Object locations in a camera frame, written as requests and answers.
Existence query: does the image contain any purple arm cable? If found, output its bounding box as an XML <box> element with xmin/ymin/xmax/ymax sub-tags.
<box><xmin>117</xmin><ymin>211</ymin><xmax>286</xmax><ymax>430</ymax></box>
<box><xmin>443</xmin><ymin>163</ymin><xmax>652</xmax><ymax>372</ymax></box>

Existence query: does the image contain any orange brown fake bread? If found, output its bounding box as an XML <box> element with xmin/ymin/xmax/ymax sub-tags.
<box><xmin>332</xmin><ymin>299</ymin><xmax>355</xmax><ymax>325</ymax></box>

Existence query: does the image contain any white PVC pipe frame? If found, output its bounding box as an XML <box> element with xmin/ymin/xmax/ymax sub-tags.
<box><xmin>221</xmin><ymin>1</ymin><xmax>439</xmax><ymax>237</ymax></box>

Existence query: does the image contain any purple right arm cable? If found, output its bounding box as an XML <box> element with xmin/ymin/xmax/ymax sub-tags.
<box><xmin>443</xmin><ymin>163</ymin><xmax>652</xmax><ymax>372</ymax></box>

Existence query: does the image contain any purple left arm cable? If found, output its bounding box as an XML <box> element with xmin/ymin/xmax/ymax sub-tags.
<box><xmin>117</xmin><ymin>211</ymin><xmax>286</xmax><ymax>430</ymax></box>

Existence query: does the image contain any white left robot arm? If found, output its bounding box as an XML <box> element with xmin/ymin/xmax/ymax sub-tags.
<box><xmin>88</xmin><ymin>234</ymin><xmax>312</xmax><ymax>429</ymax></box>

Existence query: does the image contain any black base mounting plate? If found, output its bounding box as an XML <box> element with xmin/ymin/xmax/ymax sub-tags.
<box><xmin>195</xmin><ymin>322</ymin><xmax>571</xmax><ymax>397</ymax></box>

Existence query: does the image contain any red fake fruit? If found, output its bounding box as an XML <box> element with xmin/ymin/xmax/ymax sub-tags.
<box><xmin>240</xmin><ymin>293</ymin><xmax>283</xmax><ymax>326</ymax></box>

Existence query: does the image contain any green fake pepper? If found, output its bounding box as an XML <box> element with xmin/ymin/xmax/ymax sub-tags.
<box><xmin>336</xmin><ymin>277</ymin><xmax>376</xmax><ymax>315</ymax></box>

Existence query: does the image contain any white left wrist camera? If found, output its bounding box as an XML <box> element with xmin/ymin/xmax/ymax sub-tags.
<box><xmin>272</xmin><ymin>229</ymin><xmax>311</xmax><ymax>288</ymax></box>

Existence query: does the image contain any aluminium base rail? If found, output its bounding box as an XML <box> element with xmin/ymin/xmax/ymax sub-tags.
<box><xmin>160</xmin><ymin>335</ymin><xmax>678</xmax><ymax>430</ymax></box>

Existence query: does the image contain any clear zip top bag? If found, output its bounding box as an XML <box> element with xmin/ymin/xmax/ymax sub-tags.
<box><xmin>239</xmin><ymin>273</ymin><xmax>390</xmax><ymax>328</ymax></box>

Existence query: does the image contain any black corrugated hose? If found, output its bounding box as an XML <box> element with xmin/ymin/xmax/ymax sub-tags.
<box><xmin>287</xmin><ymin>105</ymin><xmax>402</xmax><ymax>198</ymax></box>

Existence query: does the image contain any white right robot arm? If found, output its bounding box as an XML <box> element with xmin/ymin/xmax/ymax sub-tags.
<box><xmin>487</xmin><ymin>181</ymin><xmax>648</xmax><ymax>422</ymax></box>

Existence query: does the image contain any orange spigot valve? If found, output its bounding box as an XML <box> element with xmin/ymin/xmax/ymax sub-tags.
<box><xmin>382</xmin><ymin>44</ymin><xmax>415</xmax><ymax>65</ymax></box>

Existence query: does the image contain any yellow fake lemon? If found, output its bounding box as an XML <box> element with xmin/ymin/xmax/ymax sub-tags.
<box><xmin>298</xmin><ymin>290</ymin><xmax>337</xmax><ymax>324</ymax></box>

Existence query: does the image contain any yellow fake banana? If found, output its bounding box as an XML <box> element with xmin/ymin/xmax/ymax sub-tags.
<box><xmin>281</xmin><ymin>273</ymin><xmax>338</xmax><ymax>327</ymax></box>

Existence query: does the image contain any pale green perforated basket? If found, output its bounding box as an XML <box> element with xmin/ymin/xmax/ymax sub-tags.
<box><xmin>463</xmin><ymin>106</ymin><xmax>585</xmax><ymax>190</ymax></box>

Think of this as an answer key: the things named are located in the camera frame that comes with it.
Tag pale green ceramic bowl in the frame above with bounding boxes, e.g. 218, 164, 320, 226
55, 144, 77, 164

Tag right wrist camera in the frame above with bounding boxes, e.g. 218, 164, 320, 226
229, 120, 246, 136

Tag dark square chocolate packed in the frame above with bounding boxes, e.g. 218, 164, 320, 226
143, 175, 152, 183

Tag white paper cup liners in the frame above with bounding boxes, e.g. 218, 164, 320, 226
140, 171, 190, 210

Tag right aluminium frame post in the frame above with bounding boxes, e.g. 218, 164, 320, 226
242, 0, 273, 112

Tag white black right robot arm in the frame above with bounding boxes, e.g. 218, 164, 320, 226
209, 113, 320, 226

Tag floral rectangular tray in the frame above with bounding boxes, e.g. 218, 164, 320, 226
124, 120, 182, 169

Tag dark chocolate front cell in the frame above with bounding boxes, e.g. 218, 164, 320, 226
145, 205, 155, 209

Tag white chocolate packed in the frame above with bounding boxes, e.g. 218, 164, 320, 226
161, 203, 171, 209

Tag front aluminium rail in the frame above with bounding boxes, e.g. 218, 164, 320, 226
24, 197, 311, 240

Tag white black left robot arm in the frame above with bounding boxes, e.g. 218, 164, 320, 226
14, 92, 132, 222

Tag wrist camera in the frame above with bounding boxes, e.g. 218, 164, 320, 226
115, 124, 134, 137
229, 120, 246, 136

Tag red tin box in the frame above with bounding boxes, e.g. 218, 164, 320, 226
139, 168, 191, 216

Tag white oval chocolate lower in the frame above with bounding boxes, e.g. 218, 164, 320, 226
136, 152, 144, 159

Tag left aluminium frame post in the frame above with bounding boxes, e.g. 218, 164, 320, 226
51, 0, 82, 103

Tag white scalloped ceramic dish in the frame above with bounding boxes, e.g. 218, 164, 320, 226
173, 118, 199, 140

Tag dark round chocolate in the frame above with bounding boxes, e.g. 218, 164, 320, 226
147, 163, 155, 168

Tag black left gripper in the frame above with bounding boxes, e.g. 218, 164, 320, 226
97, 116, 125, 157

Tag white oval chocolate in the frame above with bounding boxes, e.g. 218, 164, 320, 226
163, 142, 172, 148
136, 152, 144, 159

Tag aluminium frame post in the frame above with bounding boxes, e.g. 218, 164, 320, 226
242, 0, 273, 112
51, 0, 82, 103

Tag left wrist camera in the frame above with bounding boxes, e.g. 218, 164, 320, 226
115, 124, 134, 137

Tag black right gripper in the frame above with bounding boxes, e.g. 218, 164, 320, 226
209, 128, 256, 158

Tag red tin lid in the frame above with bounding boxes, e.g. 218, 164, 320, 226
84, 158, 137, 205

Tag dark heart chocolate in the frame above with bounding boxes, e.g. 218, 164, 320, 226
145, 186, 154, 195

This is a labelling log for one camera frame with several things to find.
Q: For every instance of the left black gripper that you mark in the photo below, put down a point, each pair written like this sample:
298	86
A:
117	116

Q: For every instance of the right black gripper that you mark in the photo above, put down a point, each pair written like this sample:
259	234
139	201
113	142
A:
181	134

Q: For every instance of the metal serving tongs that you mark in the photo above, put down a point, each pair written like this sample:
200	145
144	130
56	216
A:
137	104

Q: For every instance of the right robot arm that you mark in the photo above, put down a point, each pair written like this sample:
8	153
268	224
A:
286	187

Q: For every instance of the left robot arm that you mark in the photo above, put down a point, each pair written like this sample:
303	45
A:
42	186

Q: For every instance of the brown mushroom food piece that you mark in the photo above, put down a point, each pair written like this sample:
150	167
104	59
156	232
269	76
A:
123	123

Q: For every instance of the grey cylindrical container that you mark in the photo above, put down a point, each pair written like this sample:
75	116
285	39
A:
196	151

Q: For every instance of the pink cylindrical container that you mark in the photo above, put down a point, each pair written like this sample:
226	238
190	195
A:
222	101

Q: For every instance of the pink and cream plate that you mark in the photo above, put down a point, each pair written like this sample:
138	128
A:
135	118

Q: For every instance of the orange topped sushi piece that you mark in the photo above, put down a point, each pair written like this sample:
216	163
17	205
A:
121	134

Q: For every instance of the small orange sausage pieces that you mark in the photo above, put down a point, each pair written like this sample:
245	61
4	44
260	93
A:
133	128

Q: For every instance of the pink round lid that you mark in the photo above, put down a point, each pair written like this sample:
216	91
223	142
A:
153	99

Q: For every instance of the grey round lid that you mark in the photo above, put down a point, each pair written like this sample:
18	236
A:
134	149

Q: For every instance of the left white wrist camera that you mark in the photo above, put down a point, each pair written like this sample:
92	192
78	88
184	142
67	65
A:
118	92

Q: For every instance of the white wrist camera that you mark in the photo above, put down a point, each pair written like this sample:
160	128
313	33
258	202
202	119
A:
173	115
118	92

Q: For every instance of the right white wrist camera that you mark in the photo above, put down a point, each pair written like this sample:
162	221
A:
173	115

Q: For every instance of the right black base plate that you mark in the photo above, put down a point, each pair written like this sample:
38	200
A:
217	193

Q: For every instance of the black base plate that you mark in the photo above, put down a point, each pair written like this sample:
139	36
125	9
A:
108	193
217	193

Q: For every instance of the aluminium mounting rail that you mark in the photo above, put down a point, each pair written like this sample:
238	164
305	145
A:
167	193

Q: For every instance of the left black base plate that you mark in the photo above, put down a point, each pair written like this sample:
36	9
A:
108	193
# # # #
What you should do: Count lines, not occurrences: report how many lines in the entries above include the word "grey", as a number alone.

Solution to this problem: 2